Abstract
In this paper, we report results from a heuristic usability evaluation we conducted of an active industrial exoskeleton used for enhancing hand grip strength. We focused our usability evaluations on four tasks which are critical for successfully using the exoskeleton—assembly, donning, doffing, and disassembly of the exoskeleton. Seven evaluators used a combination of the Nielsen usability heuristics, and Schneiderman’s golden rules, to find usability problems and rate the severity of the usability violations for the four tasks. Results indicate that the visibility of system status, and error prevention heuristics were violated the most.
Keywords
Introduction
Recently, wearable industrial and occupational exoskeletons have emerged as a promising solution to alleviate the problem of work-related musculoskeletal disorders in industrial workplaces and maintain worker productivity and safety while performing industrial tasks (Elprama et al., 2022; Howard et al., 2020; Kermavnar et al., 2021; Kim et al., 2018; Kuber et al., 2022, 2023; McFarland & Fischer, 2019; Medrano et al., 2023; Papp et al., 2020; Reid et al., 2017). Unlike traditional engineering controls such as equipment and workstation redesigns that require significant modification of work environments, or automation of material handling tasks, exoskeletons are worn by workers, so their use requires little to no modifications to the workplace and the work environment.

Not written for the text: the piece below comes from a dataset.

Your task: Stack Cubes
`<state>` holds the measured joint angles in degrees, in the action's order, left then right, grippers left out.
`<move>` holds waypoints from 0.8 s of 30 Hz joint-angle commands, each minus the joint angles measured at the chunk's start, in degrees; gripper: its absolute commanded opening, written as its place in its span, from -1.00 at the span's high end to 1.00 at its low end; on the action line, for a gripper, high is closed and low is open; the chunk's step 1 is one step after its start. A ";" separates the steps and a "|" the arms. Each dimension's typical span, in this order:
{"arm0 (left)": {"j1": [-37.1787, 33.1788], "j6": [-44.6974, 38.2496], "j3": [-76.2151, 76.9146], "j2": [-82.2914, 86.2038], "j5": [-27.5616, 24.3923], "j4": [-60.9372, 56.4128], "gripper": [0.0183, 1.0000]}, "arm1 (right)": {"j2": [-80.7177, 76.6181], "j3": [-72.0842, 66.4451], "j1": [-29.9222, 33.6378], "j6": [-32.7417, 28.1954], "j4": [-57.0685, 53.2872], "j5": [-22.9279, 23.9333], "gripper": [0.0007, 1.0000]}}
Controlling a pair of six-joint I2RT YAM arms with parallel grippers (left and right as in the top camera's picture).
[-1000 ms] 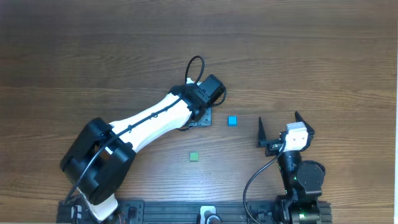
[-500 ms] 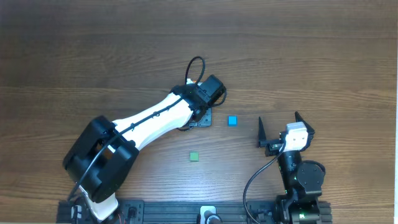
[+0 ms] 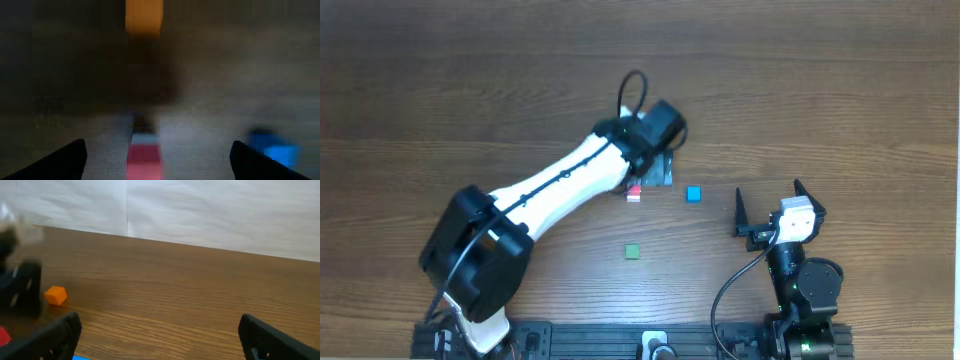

Many scientific investigations have been launched into the effectiveness of exoskeletons in reducing musculoskeletal injuries—most of these studies have been in laboratory settings and compare simulated task performance from various high-risk occupations such as construction, manufacturing and material handling with and without exoskeletons (Baltrusch et al., 2019; Cha et al., 2020; De Bock et al., 2023; de Looze et al., 2016; Farris et al., 2014; Gillette & Stephenson, 2019; Harant et al., 2023; Hwang et al., 2021; Jackson & Collins, 2015; Kermavnar et al., 2021; Latella et al., 2022; Luger et al., 2021; Pinho & Forner-Cordero, 2022; Qu et al., 2021; Schmalz et al., 2022).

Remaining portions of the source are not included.